Il confronto dell'impronta peptidica a catena pesante del biosimilare adilumumab nel tampone fosfato e dopo il riscaldamento a 55 gradi Celsius per un'ora rivela che le regioni peptidiche indicate dimostrano una protezione significativa dai solventi quando la proteina viene riscaldata per formare aggregati. L'uso di un dosimetro in linea in tempo reale per monitorare la differenza negli assorbenti di adenina prima e dopo il laser o la radiazione indica che un cambiamento comparabile nel livello di assorbenti di adenina è osservato nel tampone MES rispetto al tampone fosfato. Mentre l'ossidazione media dei peptidi è inferiore in presenza di tampone MES rispetto al tampone fosfato.

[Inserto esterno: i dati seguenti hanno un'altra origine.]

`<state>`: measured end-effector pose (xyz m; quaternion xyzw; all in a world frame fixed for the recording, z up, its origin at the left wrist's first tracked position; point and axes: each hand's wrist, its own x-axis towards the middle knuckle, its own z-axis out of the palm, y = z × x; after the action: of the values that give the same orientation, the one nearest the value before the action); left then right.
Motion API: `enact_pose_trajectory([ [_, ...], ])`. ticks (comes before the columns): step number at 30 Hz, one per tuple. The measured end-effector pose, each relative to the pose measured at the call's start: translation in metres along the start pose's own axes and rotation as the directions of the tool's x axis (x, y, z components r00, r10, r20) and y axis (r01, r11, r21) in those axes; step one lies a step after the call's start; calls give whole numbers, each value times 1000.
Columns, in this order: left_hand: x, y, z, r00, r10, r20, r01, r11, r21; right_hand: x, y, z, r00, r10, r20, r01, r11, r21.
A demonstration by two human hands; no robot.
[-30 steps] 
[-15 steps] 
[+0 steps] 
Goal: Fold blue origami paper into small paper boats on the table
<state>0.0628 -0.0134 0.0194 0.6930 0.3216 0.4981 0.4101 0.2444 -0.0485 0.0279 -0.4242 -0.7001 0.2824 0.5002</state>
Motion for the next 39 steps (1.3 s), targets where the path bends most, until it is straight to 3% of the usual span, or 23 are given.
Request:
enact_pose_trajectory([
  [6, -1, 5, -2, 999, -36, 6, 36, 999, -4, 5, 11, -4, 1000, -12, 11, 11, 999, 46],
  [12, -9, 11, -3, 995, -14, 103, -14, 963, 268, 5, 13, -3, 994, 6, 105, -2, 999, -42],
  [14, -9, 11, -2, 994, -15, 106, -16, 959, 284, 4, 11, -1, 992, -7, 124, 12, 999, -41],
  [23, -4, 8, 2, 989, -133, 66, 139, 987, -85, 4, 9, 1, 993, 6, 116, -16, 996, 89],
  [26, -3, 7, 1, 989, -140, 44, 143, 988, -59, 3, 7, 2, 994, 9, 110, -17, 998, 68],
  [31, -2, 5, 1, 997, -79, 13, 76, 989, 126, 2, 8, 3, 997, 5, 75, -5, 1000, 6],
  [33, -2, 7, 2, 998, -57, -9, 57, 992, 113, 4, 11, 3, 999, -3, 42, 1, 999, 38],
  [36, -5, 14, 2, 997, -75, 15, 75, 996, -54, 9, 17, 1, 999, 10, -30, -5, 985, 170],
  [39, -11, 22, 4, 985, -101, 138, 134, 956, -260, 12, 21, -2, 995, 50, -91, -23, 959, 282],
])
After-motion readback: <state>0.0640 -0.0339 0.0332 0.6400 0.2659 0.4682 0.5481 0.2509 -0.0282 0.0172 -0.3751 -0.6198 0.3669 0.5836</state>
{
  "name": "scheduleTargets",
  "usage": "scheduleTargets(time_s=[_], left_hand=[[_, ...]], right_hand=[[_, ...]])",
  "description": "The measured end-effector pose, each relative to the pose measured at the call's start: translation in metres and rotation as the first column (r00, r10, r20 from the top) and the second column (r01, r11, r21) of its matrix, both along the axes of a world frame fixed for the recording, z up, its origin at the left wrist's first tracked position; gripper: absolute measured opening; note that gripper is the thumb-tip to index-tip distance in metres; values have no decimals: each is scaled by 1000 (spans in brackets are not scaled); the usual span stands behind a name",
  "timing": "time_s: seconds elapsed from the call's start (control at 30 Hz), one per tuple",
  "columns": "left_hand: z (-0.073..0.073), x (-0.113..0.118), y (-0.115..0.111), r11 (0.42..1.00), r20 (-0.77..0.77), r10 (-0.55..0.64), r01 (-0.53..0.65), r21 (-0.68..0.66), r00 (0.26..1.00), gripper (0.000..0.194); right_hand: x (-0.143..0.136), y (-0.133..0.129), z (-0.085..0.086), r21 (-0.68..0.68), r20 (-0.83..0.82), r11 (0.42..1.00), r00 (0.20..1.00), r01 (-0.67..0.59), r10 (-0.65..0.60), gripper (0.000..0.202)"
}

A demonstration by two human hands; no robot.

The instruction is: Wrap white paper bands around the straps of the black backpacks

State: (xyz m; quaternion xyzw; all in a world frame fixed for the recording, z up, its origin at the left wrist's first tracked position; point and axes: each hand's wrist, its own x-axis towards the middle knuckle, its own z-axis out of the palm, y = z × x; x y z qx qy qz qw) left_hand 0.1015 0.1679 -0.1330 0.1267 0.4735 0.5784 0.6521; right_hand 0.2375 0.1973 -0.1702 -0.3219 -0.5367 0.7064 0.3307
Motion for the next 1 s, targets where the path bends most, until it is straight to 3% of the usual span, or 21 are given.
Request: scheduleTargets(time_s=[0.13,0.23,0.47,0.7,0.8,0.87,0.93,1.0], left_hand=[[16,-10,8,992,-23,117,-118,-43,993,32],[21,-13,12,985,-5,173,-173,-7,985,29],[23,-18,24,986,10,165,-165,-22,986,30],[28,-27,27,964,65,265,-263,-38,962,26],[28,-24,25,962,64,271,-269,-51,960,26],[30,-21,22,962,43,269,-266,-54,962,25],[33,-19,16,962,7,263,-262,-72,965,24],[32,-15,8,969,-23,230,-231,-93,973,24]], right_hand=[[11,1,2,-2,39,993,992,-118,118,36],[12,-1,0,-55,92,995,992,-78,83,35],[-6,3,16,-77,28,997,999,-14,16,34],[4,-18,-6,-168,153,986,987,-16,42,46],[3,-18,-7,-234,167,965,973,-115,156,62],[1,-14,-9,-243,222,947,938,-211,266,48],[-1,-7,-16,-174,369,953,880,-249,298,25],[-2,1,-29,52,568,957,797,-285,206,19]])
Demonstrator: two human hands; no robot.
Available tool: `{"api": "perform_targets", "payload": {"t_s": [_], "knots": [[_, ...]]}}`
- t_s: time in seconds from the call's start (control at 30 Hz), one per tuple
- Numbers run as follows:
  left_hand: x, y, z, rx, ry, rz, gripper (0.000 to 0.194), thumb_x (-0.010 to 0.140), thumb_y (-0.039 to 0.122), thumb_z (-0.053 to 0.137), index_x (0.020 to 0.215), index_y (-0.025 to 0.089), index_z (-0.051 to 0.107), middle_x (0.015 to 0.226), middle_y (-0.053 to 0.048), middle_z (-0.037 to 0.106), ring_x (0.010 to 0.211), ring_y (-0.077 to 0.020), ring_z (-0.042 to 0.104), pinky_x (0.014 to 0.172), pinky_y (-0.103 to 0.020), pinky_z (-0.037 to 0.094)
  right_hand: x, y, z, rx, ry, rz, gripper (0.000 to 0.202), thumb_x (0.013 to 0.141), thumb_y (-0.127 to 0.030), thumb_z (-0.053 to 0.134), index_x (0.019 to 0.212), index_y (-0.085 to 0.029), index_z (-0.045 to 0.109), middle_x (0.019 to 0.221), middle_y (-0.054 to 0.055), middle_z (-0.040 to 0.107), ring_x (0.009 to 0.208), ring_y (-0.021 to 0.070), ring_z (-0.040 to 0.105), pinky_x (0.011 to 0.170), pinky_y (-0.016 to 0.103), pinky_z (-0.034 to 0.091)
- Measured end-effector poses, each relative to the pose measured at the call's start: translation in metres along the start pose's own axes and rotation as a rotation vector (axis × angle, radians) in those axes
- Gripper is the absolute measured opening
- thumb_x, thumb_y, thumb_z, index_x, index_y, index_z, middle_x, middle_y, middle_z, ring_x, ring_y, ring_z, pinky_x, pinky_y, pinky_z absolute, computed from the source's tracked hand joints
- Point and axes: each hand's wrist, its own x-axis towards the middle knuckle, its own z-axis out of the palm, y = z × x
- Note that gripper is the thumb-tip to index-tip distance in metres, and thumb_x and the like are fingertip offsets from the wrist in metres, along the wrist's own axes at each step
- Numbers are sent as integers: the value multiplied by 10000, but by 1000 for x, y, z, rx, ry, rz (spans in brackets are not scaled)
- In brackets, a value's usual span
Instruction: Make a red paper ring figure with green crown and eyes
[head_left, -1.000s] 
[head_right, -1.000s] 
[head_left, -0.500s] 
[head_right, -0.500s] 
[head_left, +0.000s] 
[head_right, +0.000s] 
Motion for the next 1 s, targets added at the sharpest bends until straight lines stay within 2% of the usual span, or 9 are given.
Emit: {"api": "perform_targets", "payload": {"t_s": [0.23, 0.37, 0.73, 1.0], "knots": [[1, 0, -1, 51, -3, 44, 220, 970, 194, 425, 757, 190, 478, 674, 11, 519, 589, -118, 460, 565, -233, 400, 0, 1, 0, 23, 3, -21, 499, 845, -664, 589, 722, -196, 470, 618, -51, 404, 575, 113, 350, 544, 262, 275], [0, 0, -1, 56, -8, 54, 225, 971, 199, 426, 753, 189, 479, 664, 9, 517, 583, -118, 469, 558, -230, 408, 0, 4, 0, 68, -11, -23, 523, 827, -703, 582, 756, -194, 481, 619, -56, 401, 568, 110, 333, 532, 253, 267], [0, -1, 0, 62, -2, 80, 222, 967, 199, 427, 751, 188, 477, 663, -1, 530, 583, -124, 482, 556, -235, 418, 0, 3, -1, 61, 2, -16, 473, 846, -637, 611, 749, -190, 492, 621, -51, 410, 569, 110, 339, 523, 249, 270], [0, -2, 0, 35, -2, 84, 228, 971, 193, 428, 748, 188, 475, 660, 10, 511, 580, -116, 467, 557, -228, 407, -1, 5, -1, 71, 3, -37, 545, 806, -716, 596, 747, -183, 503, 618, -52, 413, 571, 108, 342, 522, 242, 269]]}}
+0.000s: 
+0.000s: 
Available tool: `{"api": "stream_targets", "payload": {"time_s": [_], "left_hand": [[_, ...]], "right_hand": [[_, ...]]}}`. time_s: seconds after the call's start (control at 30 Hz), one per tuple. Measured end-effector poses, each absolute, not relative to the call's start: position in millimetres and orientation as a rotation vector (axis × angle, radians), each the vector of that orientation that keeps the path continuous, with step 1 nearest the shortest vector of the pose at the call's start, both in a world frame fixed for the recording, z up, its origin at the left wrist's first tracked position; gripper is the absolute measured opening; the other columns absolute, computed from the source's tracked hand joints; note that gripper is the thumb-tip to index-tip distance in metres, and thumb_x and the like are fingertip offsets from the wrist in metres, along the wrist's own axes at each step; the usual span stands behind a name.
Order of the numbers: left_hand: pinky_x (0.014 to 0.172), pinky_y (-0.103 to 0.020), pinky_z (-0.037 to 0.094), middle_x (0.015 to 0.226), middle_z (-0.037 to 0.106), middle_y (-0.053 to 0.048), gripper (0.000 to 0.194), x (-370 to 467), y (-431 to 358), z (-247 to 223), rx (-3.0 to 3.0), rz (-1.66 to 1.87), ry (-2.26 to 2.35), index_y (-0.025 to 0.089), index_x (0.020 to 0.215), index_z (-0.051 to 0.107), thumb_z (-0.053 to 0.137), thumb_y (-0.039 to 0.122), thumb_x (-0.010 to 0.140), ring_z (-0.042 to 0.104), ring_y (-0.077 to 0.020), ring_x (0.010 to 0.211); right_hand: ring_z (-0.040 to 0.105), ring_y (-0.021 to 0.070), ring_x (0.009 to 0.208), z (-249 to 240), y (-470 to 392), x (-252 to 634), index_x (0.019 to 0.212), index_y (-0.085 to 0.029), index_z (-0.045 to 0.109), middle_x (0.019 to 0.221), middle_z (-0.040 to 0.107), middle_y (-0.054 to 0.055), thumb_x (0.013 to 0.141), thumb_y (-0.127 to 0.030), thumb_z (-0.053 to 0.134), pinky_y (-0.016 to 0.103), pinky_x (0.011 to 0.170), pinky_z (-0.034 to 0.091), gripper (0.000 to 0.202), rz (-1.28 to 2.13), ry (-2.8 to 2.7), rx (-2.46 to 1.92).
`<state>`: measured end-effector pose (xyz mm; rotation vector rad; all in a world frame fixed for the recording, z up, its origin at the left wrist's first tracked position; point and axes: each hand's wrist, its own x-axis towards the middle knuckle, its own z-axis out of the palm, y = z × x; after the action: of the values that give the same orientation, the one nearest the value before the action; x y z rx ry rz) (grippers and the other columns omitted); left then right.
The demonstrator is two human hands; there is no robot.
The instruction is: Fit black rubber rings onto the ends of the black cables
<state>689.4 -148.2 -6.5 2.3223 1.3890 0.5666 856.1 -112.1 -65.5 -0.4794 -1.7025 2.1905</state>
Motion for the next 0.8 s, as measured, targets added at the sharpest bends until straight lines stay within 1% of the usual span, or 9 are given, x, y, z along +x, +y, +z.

Tuttavia, poiché la fluenza laser è aumentata per avere una risposta dosimetrica di adenina uguale, i valori medi di ossidazione peptidica sono quasi gli stessi dopo il buffer FPOP e MES e il tampone fosfato. Poiché la lettura della dosimetria è influenzata dalla concentrazione di perossido di fluenza laser e dallo spazzino radicale. Fare attenzione che la risposta dosimetrica tra l'indagine campionare si chiasse l'una vicino all'altra.
La mutagenesi diretta dal sito è spesso usata per sondare siti protetti in FPOP. Ciò consente ai ricercatori di determinare se i cambiamenti sono dovuti ad Alistair. Questa tecnica facilita il confronto delle proteine in diversi buffer o formulazioni consentendo ai ricercatori di determinare l'effetto di diversi additivi sulla conferma proteica.